Le système de production des manuels scolaires

Le système de production des manuels scolaires

Produire un manuel c’est fabriquer un objet pour le remettre dans les mains de ses destinataires, c’est-à-dire les élèves. Le système de production d’un livre consiste d’abord à le concevoir, l’écrire, le mettre en forme pour qu’il soit un « manuel ». C’est-à-dire qu’il doit répondre aux exigences d’utilisation. Enfin, confectionner le produit sur papier (voire sur écran pour les manuels digitaux)[1].

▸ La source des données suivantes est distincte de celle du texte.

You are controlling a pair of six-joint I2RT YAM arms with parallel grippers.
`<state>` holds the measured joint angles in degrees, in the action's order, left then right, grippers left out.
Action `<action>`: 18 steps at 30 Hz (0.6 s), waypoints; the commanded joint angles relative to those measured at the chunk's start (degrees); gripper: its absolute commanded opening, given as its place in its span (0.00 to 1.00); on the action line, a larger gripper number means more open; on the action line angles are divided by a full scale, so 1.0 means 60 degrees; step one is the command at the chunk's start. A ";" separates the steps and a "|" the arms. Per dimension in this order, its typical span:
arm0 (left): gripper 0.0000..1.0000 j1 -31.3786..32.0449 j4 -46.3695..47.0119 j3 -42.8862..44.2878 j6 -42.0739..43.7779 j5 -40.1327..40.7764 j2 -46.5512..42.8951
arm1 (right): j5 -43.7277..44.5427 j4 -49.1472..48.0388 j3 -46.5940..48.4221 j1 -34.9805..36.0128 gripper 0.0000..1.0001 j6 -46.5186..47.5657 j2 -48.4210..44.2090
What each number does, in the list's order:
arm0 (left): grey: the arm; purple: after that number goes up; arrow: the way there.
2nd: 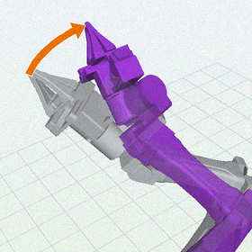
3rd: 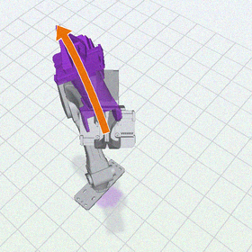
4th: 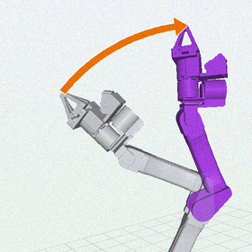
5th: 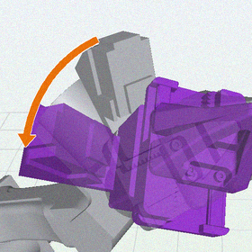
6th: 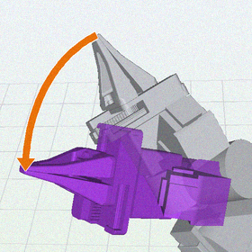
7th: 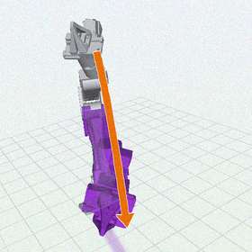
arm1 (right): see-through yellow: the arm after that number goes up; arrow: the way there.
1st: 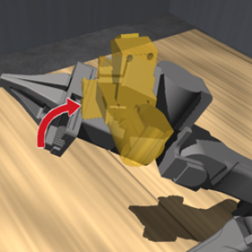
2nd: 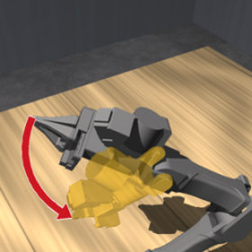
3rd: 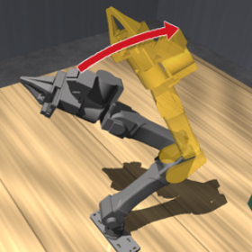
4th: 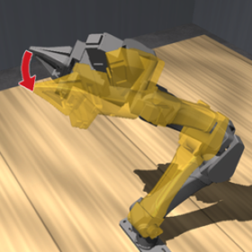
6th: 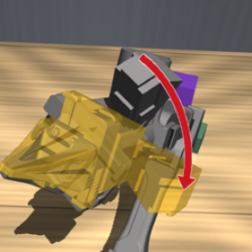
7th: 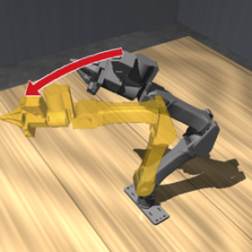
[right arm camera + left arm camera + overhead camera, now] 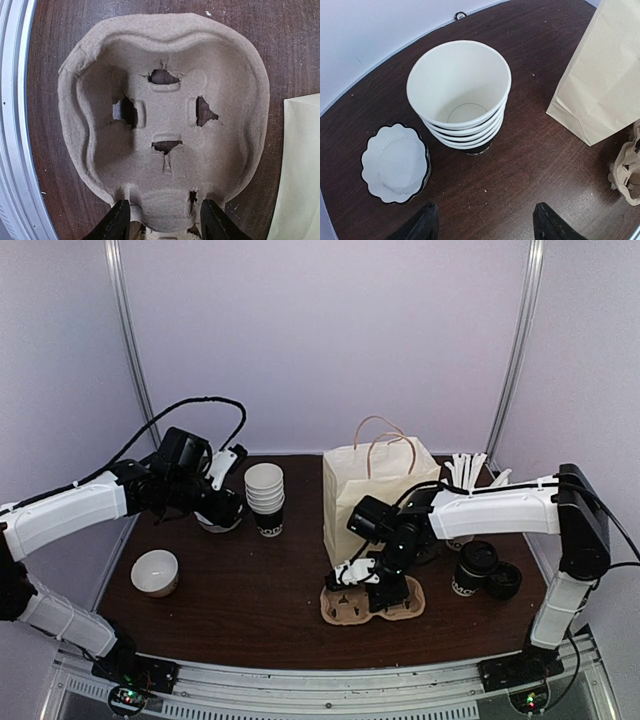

La production intellectuelle : les auteurs de manuels ; des concepteurs :

Qui rédigent les manuels scolaires?

La conception d’un manuel pour un niveau donné, pour un domaine de savoir donné[2] est pilotée par les principes conceptuels du curriculum. Celui-ci dans son cadre d’orientation présente des choix de méthodes, de pratiques et en privilégie certaines. Il convient donc de partir de ce cadre pour organiser « la matière » qui permettra aux élèves de réaliser les apprentissages prescrits[3].

En Europe occidentale (en France en particulier), des éditeurs constituent une équipe à qui ils confient la tâche de construire le manuel selon une approche qui est négociée. À l’issue d’un délai fixé par l’éditeur (de telle sorte que le manuel soit disponible en début d’année pour les nouveaux programmes) les auteurs remettent un tapuscrit. Celui-ci est mis en forme (souvent d’une manière dialectique entre une éditrice et les auteurs), puis imprimé et mis en vente. Ce sont les enseignants qui choisissent parmi un ensemble de manuels proposés par les éditeurs du marché. Pour les écoles, ce sont les communes qui payent, pour les collèges c’est le conseil départemental et pour les lycées, ce sont les régions. Auparavant, c’était les parents.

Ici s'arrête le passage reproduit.